**Activity**
Print all of the data exactly, with no line missing.
[Opening Supplied material section]
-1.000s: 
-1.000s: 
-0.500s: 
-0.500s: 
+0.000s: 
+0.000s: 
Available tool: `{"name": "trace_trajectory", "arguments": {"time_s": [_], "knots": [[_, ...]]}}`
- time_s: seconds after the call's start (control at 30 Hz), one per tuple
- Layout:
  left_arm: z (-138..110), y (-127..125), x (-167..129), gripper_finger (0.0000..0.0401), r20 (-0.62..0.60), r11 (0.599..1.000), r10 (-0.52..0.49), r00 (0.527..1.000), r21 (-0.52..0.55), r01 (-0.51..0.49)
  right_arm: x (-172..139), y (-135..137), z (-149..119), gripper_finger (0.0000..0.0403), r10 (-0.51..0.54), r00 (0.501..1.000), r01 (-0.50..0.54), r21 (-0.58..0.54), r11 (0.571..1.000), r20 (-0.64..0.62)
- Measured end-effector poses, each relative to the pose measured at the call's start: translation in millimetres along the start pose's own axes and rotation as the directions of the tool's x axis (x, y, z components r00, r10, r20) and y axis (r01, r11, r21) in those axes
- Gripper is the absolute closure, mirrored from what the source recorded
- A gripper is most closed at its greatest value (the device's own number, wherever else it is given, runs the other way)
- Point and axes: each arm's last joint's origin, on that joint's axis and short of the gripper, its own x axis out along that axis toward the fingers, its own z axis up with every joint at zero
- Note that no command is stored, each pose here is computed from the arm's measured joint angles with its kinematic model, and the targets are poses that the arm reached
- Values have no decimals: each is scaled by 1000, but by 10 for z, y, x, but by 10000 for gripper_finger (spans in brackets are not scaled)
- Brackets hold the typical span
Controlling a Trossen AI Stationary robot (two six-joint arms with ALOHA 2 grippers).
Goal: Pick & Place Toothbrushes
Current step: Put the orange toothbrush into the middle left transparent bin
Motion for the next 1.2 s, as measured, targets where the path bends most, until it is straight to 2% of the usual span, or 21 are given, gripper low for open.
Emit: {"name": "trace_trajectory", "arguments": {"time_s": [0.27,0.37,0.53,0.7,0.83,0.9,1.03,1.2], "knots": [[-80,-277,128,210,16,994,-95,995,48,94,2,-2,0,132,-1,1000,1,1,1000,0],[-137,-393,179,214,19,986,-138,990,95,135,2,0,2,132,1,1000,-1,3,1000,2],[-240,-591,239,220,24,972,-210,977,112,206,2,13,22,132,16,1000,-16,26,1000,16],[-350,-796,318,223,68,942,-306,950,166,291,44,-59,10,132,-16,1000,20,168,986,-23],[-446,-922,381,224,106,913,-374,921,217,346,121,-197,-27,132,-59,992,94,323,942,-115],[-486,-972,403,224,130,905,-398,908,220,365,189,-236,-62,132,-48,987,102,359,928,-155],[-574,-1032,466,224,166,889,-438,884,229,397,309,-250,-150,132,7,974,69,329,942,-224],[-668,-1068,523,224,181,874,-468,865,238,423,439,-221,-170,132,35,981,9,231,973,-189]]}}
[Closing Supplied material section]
**Exercise result**
-1.000s: 
-1.000s: 
-0.500s: 
-0.500s: 
+0.000s: 
+0.000s: 
Available tool: `{"name": "trace_trajectory", "arguments": {"time_s": [_], "knots": [[_, ...]]}}`
- time_s: seconds after the call's start (control at 30 Hz), one per tuple
- Layout:
  left_arm: z (-138..110), y (-127..125), x (-167..129), gripper_finger (0.0000..0.0401), r20 (-0.62..0.60), r11 (0.599..1.000), r10 (-0.52..0.49), r00 (0.527..1.000), r21 (-0.52..0.55), r01 (-0.51..0.49)
  right_arm: x (-172..139), y (-135..137), z (-149..119), gripper_finger (0.0000..0.0403), r10 (-0.51..0.54), r00 (0.501..1.000), r01 (-0.50..0.54), r21 (-0.58..0.54), r11 (0.571..1.000), r20 (-0.64..0.62)
- Measured end-effector poses, each relative to the pose measured at the call's start: translation in millimetres along the start pose's own axes and rotation as the directions of the tool's x axis (x, y, z components r00, r10, r20) and y axis (r01, r11, r21) in those axes
- Gripper is the absolute closure, mirrored from what the source recorded
- A gripper is most closed at its greatest value (the device's own number, wherever else it is given, runs the other way)
- Point and axes: each arm's last joint's origin, on that joint's axis and short of the gripper, its own x axis out along that axis toward the fingers, its own z axis up with every joint at zero
- Note that no command is stored, each pose here is computed from the arm's measured joint angles with its kinematic model, and the targets are poses that the arm reached
- Values have no decimals: each is scaled by 1000, but by 10 for z, y, x, but by 10000 for gripper_finger (spans in brackets are not scaled)
- Brackets hold the typical span
Controlling a Trossen AI Stationary robot (two six-joint arms with ALOHA 2 grippers).
Goal: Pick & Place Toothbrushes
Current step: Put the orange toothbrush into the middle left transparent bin
Motion for the next 1.2 s, as measured, targets where the path bends most, until it is straight to 2% of the usual span, or 21 are given, gripper low for open.
Emit: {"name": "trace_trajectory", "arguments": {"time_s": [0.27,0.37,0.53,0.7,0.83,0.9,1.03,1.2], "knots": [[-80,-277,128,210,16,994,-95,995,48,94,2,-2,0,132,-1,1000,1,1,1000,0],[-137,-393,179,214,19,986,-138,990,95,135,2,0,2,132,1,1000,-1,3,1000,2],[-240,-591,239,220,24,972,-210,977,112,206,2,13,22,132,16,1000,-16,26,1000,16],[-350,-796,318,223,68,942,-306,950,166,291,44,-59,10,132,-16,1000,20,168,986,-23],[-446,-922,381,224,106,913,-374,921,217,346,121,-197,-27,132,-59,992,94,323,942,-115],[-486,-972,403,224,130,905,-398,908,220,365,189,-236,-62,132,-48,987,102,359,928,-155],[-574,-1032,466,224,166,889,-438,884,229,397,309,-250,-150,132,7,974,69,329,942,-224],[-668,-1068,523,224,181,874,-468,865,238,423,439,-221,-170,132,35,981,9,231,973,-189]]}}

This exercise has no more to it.